━━ DATA RECORDS ━━

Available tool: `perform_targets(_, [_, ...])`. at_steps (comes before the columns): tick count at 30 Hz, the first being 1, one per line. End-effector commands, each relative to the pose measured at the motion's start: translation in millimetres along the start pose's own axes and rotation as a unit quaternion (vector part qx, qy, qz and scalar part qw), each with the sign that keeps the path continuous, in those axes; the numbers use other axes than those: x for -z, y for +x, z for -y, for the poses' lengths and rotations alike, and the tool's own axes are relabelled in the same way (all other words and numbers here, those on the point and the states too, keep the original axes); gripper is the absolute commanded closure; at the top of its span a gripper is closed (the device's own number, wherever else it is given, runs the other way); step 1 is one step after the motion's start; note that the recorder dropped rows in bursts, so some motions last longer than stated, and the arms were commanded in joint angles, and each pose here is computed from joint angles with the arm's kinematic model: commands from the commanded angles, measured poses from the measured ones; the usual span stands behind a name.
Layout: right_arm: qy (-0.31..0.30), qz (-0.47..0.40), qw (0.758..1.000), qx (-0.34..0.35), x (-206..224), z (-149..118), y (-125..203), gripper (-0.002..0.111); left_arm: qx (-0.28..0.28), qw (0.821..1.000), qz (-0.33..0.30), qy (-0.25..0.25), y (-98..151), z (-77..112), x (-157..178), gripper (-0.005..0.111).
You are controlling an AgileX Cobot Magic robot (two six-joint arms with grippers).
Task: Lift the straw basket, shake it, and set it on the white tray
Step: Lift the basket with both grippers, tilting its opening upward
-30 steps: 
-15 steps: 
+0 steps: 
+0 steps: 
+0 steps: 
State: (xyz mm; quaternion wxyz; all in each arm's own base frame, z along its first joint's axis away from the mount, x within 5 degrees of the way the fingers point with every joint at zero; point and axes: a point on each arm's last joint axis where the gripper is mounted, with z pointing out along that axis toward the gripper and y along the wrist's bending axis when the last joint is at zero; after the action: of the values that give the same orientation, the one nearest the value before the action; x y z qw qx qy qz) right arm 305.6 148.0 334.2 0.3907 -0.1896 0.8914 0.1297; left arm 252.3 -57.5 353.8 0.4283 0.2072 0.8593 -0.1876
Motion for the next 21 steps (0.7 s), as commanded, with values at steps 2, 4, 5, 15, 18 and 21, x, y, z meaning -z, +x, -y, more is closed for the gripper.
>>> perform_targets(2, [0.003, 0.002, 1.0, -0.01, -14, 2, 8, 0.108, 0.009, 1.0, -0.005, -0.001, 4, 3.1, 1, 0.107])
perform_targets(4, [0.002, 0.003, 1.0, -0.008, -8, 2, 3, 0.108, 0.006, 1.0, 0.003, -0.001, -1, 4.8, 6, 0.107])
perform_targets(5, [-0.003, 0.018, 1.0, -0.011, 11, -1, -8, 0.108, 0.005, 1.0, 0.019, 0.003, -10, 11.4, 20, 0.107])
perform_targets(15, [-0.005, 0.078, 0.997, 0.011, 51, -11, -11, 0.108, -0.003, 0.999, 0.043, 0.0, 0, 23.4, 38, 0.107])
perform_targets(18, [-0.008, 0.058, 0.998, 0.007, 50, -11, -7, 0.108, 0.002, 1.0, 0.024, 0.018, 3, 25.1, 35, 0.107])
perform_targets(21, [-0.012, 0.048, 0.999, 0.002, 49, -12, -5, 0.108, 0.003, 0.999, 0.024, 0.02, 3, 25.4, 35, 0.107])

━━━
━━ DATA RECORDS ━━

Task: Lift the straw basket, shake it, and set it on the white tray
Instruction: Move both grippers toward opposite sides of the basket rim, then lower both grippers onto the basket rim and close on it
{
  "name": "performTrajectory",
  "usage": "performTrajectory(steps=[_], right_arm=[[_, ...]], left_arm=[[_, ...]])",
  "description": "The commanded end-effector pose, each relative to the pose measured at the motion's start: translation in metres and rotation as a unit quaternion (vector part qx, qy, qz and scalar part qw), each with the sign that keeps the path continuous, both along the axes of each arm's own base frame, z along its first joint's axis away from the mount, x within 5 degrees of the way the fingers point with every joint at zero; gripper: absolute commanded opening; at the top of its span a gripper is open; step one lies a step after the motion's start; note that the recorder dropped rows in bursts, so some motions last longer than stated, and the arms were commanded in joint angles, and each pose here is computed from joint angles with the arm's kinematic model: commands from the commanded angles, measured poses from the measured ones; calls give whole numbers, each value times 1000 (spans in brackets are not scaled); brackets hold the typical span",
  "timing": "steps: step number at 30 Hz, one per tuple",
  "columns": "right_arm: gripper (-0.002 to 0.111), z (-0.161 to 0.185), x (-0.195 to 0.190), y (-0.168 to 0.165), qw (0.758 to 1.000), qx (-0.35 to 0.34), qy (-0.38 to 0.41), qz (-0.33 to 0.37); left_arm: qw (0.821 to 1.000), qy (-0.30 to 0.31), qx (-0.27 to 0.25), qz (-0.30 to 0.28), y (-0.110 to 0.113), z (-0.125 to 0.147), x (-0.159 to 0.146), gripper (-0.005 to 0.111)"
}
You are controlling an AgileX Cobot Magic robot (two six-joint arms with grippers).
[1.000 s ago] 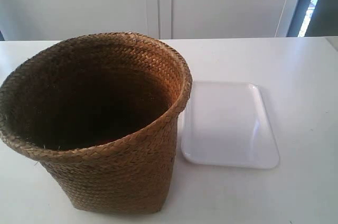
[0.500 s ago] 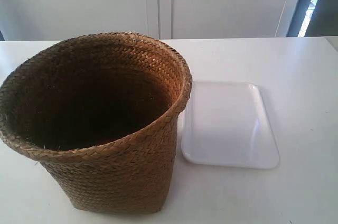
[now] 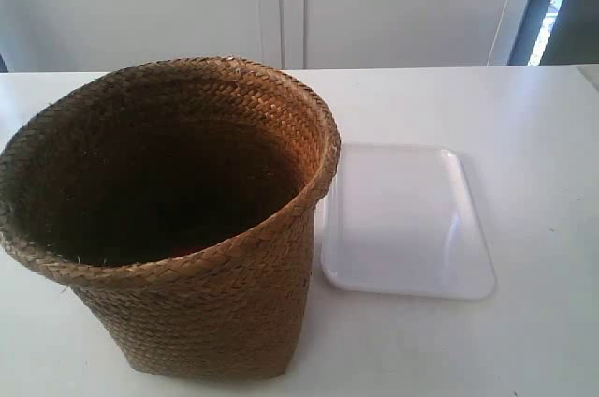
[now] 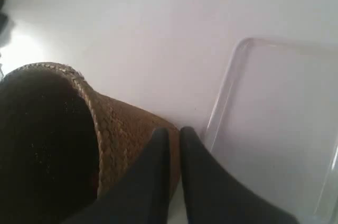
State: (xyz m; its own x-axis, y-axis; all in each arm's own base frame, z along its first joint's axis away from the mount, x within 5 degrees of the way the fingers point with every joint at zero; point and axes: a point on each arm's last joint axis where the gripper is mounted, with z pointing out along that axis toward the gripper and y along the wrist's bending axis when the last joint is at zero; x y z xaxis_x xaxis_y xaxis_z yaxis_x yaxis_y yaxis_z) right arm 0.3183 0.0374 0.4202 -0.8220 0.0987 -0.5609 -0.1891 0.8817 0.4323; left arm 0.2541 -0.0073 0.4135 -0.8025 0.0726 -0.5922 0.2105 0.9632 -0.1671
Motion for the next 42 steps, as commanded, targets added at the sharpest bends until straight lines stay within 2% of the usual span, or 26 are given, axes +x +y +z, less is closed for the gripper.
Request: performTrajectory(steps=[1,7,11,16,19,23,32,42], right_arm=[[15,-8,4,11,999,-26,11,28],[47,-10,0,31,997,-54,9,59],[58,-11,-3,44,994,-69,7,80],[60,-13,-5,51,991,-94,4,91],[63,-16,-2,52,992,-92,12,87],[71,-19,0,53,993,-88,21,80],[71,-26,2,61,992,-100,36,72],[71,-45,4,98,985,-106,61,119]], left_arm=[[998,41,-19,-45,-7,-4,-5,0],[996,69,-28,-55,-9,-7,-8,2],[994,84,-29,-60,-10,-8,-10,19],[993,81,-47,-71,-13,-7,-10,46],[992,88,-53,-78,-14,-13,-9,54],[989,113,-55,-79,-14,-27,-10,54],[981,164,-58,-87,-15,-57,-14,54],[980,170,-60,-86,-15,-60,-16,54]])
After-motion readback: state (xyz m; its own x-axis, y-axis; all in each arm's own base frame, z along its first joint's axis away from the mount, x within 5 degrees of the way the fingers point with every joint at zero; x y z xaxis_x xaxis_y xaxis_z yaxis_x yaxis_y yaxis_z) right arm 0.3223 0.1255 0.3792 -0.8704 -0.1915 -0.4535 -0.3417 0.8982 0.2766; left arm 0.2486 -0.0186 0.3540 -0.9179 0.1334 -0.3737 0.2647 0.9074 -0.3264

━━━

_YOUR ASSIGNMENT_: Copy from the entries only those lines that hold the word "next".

_SOLVED PROBLEM_:
Motion for the next 21 steps (0.7 s), as commanded, with values at steps 2, 4, 5, 15, 18 and 21, x, y, z meaning -z, +x, -y, more is closed for the gripper.
Motion for the next 42 steps, as commanded, targets added at the sharpest bends until straight lines stay within 2% of the usual span, or 26 are given, axes +x +y +z, less is closed for the gripper.

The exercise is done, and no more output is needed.